J.D. Vance wiceprezydent Stanów Zjednoczonych powiadomił, że skonfrontował się z protestującymi, wspierającymi Ukrainę. Całą sytuację opisał w mediach społecznościowych, twierdząc, że doszło do niej, gdy był na spacerze z córką.
„Dzisiaj (sobota – red.), gdy spacerowałam z moją 3-letnią córką, grupa protestujących „Slava Ukraini” podążała za nami i krzyczała, a moja córka stawała się coraz bardziej niespokojna i przestraszona” – napisał.
Jak przekazał, po chwili postanowił porozmawiać z demonstrantami, aby – jak stwierdził – zostawili „malucha w spokoju”. Większość osób miała odpuścić protest po kilku minutach rozmowy. „To była w większości pełna szacunku rozmowa, ale jeśli gonisz 3-latka w ramach protestu politycznego, jesteś gównianą osobą” – zakończył wpis wiceprezydent USA.
Demonstranci wyszli na ulice.
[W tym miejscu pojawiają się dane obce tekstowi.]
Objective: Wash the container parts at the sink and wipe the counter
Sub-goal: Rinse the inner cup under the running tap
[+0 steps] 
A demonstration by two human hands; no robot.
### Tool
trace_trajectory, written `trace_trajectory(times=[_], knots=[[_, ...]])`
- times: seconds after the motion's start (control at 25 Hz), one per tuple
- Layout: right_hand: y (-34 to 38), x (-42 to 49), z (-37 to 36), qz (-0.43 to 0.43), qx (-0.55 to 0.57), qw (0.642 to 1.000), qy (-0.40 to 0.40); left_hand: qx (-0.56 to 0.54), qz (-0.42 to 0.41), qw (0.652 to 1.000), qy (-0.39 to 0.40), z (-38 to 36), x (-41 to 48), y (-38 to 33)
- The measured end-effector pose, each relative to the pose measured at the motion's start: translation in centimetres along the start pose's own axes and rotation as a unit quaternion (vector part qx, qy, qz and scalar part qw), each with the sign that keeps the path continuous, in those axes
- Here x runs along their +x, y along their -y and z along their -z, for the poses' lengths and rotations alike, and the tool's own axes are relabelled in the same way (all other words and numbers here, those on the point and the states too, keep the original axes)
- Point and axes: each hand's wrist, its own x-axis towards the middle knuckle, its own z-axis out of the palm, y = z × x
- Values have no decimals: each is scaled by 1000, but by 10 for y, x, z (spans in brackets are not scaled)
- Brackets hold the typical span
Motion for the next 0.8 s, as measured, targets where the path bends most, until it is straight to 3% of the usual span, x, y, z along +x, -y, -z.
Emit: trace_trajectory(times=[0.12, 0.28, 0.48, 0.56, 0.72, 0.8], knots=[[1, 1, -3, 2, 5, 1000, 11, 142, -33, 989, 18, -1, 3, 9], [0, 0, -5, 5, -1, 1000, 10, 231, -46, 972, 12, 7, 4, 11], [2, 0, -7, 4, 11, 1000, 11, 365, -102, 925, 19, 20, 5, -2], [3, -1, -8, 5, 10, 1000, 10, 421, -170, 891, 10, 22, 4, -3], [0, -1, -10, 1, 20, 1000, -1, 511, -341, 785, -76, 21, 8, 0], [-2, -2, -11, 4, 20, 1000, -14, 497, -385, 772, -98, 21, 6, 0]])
Apelowali do wiceprezydenta USA
To nie pierwsza taka sytuacja, gdy podczas swojego prywatnego czasu, Vance natrafia na protestujących, którzy chcą większego wsparcia dla Ukrainy ze stronu amerykańskiego rządu. Na początku tego miesiąca wiceprezydent z całą rodziną przyjechał na narty do Vermont. Wzdłuż ulicy, którą się przemieszczał ustawili się protestujący.
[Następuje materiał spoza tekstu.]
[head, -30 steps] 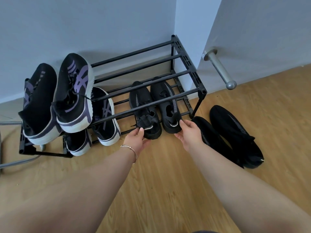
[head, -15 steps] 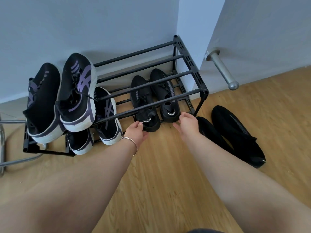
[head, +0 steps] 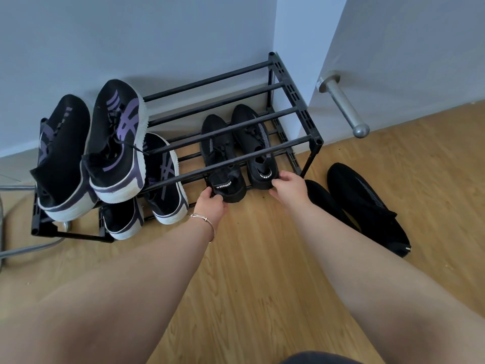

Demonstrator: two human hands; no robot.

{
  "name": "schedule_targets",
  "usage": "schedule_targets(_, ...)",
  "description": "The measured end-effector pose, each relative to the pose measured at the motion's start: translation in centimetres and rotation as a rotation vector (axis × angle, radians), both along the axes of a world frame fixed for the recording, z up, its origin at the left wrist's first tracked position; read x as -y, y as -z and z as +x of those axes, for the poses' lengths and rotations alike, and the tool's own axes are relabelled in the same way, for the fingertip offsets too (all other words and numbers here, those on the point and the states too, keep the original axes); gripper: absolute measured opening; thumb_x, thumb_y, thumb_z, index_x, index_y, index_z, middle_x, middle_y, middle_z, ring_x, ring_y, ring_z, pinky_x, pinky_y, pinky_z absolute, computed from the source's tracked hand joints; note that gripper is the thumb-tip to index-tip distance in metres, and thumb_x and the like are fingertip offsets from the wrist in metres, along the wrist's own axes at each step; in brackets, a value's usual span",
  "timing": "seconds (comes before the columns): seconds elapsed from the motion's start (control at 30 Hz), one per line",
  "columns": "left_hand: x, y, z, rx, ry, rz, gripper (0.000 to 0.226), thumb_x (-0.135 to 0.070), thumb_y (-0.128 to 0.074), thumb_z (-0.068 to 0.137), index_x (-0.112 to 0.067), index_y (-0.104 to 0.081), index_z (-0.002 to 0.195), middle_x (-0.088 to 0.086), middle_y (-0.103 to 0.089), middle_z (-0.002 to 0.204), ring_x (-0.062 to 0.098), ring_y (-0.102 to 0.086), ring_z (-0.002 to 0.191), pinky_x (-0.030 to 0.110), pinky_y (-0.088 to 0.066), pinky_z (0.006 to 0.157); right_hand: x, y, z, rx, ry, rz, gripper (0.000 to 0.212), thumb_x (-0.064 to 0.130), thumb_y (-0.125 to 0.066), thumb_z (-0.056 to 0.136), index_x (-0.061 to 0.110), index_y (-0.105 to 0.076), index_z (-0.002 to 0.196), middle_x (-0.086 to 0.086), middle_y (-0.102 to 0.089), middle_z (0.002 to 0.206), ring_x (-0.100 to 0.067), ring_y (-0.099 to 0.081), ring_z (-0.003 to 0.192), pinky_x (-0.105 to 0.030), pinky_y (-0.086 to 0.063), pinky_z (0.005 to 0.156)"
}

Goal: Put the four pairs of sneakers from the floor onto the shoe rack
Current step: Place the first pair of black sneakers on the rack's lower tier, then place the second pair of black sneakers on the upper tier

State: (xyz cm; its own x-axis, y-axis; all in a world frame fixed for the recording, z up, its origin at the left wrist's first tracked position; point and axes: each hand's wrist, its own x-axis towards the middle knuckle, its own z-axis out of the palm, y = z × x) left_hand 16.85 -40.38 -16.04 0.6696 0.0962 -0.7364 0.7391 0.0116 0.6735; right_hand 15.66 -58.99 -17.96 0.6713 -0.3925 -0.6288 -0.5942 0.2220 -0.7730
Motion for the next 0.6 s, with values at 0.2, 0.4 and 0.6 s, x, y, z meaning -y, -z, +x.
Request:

Demonstranci trzymali transparenty z napisami typu „Vermont wspiera Ukrainę” albo „Wspierajmy Ukrainę, nie Putina„. Tłum przeniósł się także pod ośrodek, w którym wypoczywał J.D., jednak wówczas nie doszło do konfrontacji z politykiem.
J.D. Vance członkiem kłótni w Białym Domu. Spięcie na linii USA – Ukraina
Celem demonstrantów zapewne nie jest rodzina polityka, a on sam, ponieważ napięcie na linii USA-Ukraina nie podoba się wielu obywatelom. W kłótni podczas spotkania Donalda Trumpa z Wołodymyrem Zełenskim w Białym Domu udział brał także J.D. Vance. Wiceprezydent zarzucił wówczas prezydentowi Ukrainy, że ten przyszedł do Gabinetu Owalnego, aby „toczyć spór z amerykańskimi mediami”.
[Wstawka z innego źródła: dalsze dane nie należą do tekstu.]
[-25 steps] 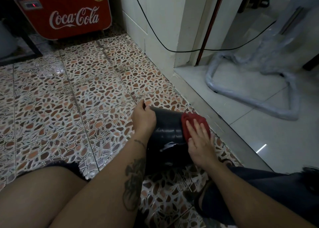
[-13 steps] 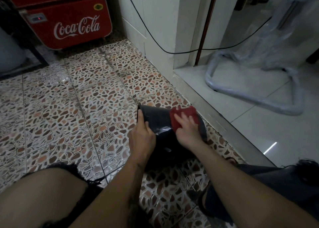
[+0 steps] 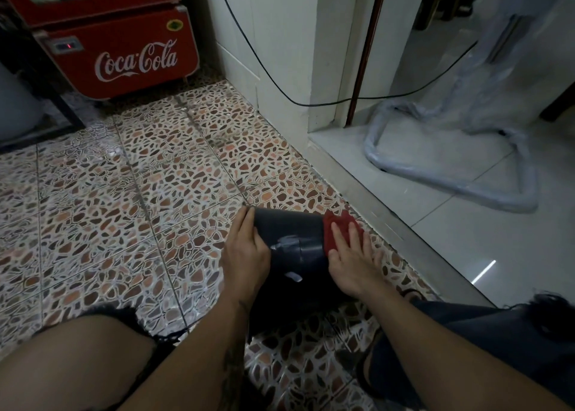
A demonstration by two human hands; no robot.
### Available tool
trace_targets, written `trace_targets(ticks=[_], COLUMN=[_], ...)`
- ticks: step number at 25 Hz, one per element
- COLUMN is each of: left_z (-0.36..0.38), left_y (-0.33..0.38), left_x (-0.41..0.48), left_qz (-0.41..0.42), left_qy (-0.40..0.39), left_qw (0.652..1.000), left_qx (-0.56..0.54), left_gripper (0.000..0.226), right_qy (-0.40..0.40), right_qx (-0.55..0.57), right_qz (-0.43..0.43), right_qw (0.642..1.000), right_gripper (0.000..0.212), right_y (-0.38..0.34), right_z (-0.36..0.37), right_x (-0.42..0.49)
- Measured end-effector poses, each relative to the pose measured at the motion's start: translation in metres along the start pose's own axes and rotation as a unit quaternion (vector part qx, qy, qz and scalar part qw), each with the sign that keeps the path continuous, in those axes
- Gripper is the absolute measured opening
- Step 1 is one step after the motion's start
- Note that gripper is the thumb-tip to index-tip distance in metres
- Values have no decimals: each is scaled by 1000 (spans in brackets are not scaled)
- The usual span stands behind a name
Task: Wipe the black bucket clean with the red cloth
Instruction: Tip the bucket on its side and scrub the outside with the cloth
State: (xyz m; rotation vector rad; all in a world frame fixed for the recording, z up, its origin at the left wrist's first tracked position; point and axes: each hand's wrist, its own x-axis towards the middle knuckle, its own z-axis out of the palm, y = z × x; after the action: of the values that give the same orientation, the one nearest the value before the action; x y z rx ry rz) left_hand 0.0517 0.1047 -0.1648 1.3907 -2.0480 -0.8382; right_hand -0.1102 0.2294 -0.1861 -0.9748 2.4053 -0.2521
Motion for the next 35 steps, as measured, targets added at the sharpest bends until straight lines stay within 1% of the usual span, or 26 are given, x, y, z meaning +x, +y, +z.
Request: trace_targets(ticks=[1,2,4,5,6,8,9,11,13,15,16,17,19,21,22,24,27,28,31,33,35], left_z=[0,1,2,3,3,2,0,-1,-1,0,1,2,3,4,4,4,5,5,3,4,5], left_y=[0,0,-1,-1,-1,1,2,3,4,5,4,4,1,0,1,3,4,4,4,2,1], left_x=[3,6,15,20,25,30,32,33,33,35,36,38,45,48,46,43,44,44,44,44,48], left_qz=[-6,-12,-23,-31,-41,-77,-94,-109,-112,-117,-120,-124,-138,-139,-135,-125,-126,-134,-145,-140,-140], left_qy=[4,5,4,3,1,-1,-1,-1,3,3,4,3,3,3,5,10,12,12,13,11,6], left_qw=[1000,1000,999,998,997,992,989,984,983,983,983,983,981,981,982,984,983,981,977,979,978], left_qx=[-15,-27,-44,-53,-65,-97,-114,-141,-148,-141,-139,-138,-139,-134,-130,-126,-136,-143,-153,-151,-154], left_gripper=[47,46,46,46,46,45,45,45,43,42,42,42,42,42,42,43,44,44,40,40,40], right_qy=[5,12,23,20,23,58,81,103,81,61,57,52,44,47,51,81,132,131,68,59,56], right_qx=[10,21,57,89,123,162,166,143,83,51,59,73,96,107,105,92,63,35,-57,-71,-75], right_qz=[-21,-61,-171,-209,-228,-221,-193,-98,-13,19,7,-27,-139,-239,-263,-264,-219,-220,-253,-246,-226], right_qw=[1000,998,983,974,966,960,964,980,993,997,997,996,985,964,958,957,965,966,963,965,970], right_gripper=[65,69,76,77,74,63,59,55,58,64,65,66,69,72,70,60,36,35,58,65,65], right_y=[-12,-25,-49,-55,-56,-44,-33,-15,-17,-40,-56,-70,-85,-72,-60,-38,-35,-40,-51,-57,-68], right_z=[3,9,22,26,27,23,20,10,1,-3,-4,-3,9,25,29,23,5,3,18,24,20], right_x=[-3,-7,-17,-19,-19,-10,-4,10,22,28,27,23,6,-14,-21,-19,-2,2,3,5,14])
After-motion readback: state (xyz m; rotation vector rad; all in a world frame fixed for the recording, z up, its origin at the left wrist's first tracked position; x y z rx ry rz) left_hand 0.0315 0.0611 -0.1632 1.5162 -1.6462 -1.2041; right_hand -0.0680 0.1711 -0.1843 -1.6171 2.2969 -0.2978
– Panie prezydencie, z całym szacunkiem, uważam, że to niegrzeczne, że przychodzisz do Gabinetu Owalnego, aby próbować toczyć spór przed amerykańskimi mediami. Teraz zmuszacie poborowych do pójścia na linię frontu, ponieważ macie problemy z siłą roboczą. Powinniście dziękować prezydentowi (Donaldowi Trumpowi – red.) za próbę zakończenia tego konfliktu – powiedział Vance podczas sprzeczki z Zełenskim.
W czasie spotkania polityk zarzucił również Zełenskiemu brak szacunku i brak wdzięczności za pomoc Ukrainie. Wypomniał również, że prezydent Ukrainy brał udział w konferencji demokratów podczas trwania kampanii wyborczej.
– Wyraźcie kilka słów uznania dla Stanów Zjednoczonych Ameryki i prezydenta, który próbuje ratować wasz kraj – krytykował Zełenskiego. Ostatecznie delegacja ukraińska opuściła Biały Dom bez porozumienia, a opinia publiczna zaczęła niepokoić się o relacje między krajami. Kilka dni później prezydent USA wstrzymał całą pomoc wojskową przeznaczoną dla Ukrainy, twierdząc, że musi mieć pewność, że Kijów chce pokoju.